Whenever a line in this data holds the word "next", report that line in full.

- **RECORDS SUPPLIED**
··········

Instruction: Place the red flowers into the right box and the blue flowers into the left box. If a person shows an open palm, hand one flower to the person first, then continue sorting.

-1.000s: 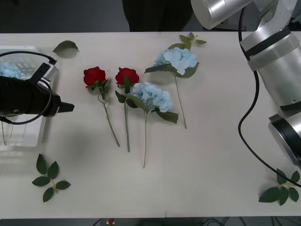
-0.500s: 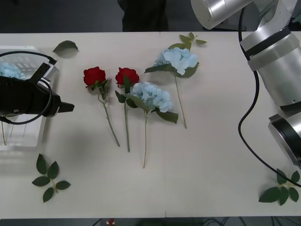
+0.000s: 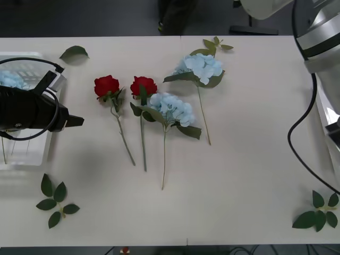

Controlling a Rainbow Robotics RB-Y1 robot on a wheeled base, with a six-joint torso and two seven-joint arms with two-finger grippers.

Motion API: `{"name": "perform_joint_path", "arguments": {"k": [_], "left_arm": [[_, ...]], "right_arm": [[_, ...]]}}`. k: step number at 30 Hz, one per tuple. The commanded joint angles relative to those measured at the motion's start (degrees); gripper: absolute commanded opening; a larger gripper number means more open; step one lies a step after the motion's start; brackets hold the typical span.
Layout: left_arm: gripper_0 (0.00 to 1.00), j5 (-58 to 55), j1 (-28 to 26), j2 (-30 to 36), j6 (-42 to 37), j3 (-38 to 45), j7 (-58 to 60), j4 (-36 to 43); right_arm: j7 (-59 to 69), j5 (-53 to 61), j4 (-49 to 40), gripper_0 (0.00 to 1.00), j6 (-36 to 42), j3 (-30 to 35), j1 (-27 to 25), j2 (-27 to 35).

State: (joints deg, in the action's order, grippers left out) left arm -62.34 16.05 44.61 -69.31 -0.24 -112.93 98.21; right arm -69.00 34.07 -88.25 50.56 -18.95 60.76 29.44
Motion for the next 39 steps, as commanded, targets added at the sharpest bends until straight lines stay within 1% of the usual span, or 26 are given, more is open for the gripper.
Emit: {"name": "perform_joint_path", "arguments": {"k": [1,4,5,7,9,11,13,18,23,28,31,36,39], "left_arm": [[0.91,-0.6,0.2,-0.5,0.1,1.2,-1.4,0.7],[0.91,-0.6,0.2,-0.5,0.1,1.2,-1.4,0.7],[0.91,-0.6,-0.1,-1.0,0.1,1.1,-1.4,0.6],[0.91,-0.6,0.2,-1.4,0.0,1.4,-1.4,0.7],[0.91,-0.6,0.6,-1.3,-1.3,2.1,-1.4,0.9],[0.91,-1.5,1.1,-1.4,-3.1,3.0,-0.8,1.1],[0.91,-2.3,1.4,-1.4,-4.2,3.3,0.9,1.0],[0.91,-3.1,2.7,-1.8,-6.4,3.0,10.0,1.1],[0.91,-1.5,4.8,-4.4,-7.2,2.1,20.8,1.2],[0.91,6.8,7.3,-8.7,-7.2,-0.5,33.1,2.0],[0.91,12.6,8.6,-11.6,-7.3,-1.6,36.4,2.2],[0.91,21.8,10.1,-13.5,-7.2,-6.2,43.3,2.2],[0.92,25.3,10.6,-13.7,-7.2,-8.3,47.2,2.2]], "right_arm": [[4.2,10.8,-7.1,0.65,11.6,5.0,1.0,4.0],[6.5,17.6,-9.4,0.65,26.1,8.7,0.8,5.3],[7.4,18.8,-9.7,0.65,28.3,9.2,0.6,5.4],[11.0,22.6,-9.8,0.65,35.6,10.6,-0.3,5.7],[12.9,23.8,-9.8,0.65,39.7,10.8,-1.4,5.7],[14.9,23.6,-9.8,0.65,44.0,10.3,-3.6,4.8],[16.2,22.6,-9.7,0.65,45.9,9.3,-5.7,3.5],[16.9,16.7,-7.4,0.65,45.5,6.0,-10.0,1.5],[16.6,9.8,-2.0,0.65,41.1,2.0,-11.9,-0.9],[16.4,2.7,6.2,0.65,33.4,-1.4,-11.9,-4.1],[16.3,-1.9,10.8,0.65,29.0,-1.9,-11.9,-6.7],[16.2,-6.0,16.8,0.65,22.1,-3.8,-11.9,-8.9],[16.6,-7.1,19.0,0.65,18.7,-5.7,-11.9,-9.4]]}}
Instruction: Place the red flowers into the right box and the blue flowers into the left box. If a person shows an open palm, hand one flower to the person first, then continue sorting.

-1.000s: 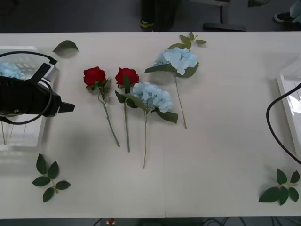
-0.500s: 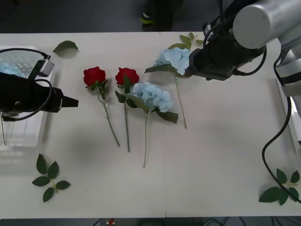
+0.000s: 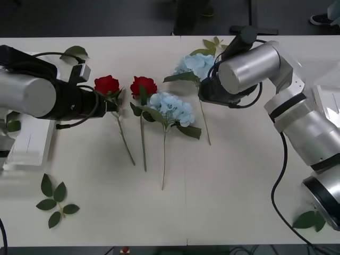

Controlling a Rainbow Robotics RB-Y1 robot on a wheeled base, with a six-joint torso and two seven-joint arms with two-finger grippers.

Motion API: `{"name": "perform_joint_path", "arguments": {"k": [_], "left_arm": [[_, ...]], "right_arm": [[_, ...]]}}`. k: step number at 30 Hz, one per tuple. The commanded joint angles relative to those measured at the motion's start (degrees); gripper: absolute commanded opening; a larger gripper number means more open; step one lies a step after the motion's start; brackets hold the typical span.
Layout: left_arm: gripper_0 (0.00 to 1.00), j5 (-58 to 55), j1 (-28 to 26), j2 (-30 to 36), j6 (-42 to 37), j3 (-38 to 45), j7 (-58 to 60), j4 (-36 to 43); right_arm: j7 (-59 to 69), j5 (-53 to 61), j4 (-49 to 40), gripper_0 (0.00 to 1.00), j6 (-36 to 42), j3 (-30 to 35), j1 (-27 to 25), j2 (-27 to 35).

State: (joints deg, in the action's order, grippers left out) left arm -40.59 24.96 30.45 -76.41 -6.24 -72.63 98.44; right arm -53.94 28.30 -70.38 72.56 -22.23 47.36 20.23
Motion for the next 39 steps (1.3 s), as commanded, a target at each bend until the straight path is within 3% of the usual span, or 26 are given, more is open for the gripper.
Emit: {"name": "perform_joint_path", "arguments": {"k": [1,8,14,16,24,26,28,29,30,31,39], "left_arm": [[0.91,4.8,1.8,0.5,-0.1,-3.1,8.2,1.9],[0.91,13.4,2.1,0.4,-0.1,-7.8,17.6,1.8],[0.91,17.2,2.2,-1.0,-0.2,-9.5,24.7,1.3],[0.91,18.3,2.2,-1.8,-0.3,-9.5,26.0,0.8],[0.91,21.8,2.6,-4.4,0.5,-9.8,26.2,-3.4],[0.91,22.0,2.9,-4.6,0.4,-10.1,26.2,-4.1],[0.91,22.3,3.2,-4.7,0.5,-10.8,26.5,-4.7],[0.91,22.5,3.2,-4.9,0.5,-10.9,26.7,-4.7],[0.91,22.6,3.2,-5.1,0.4,-11.1,26.7,-4.9],[0.91,22.5,3.3,-5.2,0.5,-11.2,26.7,-5.0],[0.91,26.7,4.5,-8.8,0.7,-11.9,27.1,-8.8]], "right_arm": [[1.6,-1.9,2.1,0.65,-4.6,-2.9,1.5,-0.5],[1.6,-4.6,7.5,0.65,-13.1,-4.7,1.5,-3.2],[2.6,-6.5,11.3,0.91,-19.2,-6.9,1.5,-4.8],[2.9,-6.7,11.5,0.94,-19.7,-6.9,1.5,-5.1],[3.3,-8.2,11.5,0.95,-20.4,-8.6,1.5,-5.4],[3.3,-8.5,11.5,0.83,-20.7,-9.8,1.5,-5.4],[3.3,-9.2,11.4,0.39,-21.0,-11.1,1.5,-5.4],[3.3,-9.6,11.4,0.27,-21.0,-11.4,1.4,-5.4],[3.3,-10.3,11.5,0.05,-20.9,-12.3,1.4,-5.3],[3.2,-10.5,11.5,0.0,-20.9,-12.6,1.4,-5.3],[3.2,-10.6,11.6,0.0,-21.0,-12.7,1.1,-5.0]]}}
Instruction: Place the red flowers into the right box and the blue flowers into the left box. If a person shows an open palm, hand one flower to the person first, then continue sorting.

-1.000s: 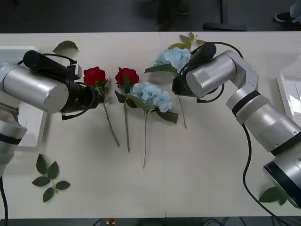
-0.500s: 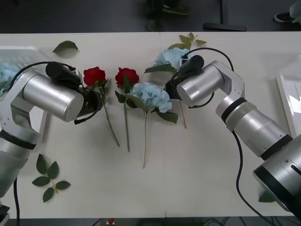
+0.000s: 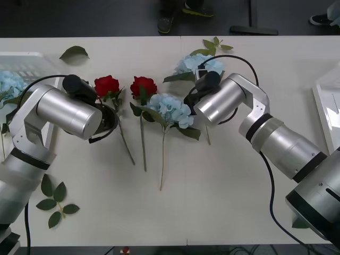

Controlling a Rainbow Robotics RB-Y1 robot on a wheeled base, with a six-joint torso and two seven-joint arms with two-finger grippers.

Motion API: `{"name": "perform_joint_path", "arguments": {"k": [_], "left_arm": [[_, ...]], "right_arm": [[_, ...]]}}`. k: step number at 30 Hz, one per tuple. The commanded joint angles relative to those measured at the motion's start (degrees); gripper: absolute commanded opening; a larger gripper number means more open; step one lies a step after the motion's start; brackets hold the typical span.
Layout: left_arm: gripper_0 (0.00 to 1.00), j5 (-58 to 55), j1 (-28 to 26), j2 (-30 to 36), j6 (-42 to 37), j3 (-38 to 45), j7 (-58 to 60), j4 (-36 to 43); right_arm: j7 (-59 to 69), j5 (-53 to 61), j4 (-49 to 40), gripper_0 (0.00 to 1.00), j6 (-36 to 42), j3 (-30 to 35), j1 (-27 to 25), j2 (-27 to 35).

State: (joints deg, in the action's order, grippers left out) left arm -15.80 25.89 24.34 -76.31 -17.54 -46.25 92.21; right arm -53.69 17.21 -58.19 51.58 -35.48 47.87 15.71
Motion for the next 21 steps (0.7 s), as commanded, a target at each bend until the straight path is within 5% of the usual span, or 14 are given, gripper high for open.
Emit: {"name": "perform_joint_path", "arguments": {"k": [1,14,21], "left_arm": [[0.91,2.4,3.7,-3.1,1.0,-0.6,0.7,-3.3],[0.92,3.2,4.2,-5.9,1.1,-0.7,-0.2,-5.7],[0.91,7.2,4.2,-7.1,0.5,-0.8,-0.3,-7.2]], "right_arm": [[2.9,0.5,-0.6,0.0,-0.1,0.6,0.6,-0.4],[1.6,4.8,-3.5,0.0,-1.0,6.2,0.6,2.9],[0.2,13.0,-12.9,0.0,11.9,11.5,4.0,8.9]]}}
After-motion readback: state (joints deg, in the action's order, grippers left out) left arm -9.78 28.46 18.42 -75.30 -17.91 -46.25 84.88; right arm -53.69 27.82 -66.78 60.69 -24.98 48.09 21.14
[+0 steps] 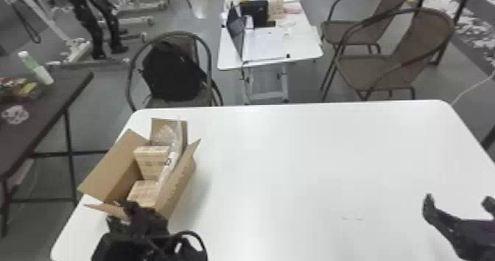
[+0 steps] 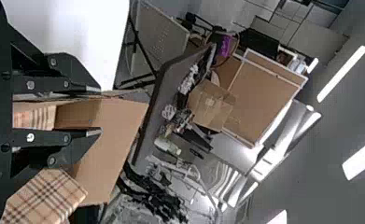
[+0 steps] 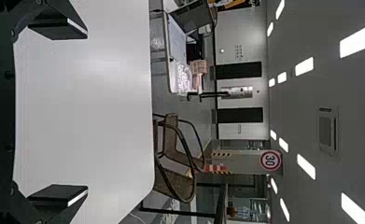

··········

- **SOLUTION TO THIS TASK**
Motion for the next 39 steps, as commanded, targets added at the sharpest bends until straight lines stay within 1% of the usual span, or 26 are given, more is open for the gripper.
Motion for the next 39 steps (1.3 s), as commanded, a target at each bend until the straight path is within 3% of the usual span, or 26 are given, more is open for the gripper.
Motion for the next 21 steps (0.7 s), as commanded, a target at each bend until the straight path is within 5% of the usual span, or 14 are given, gripper high for open.

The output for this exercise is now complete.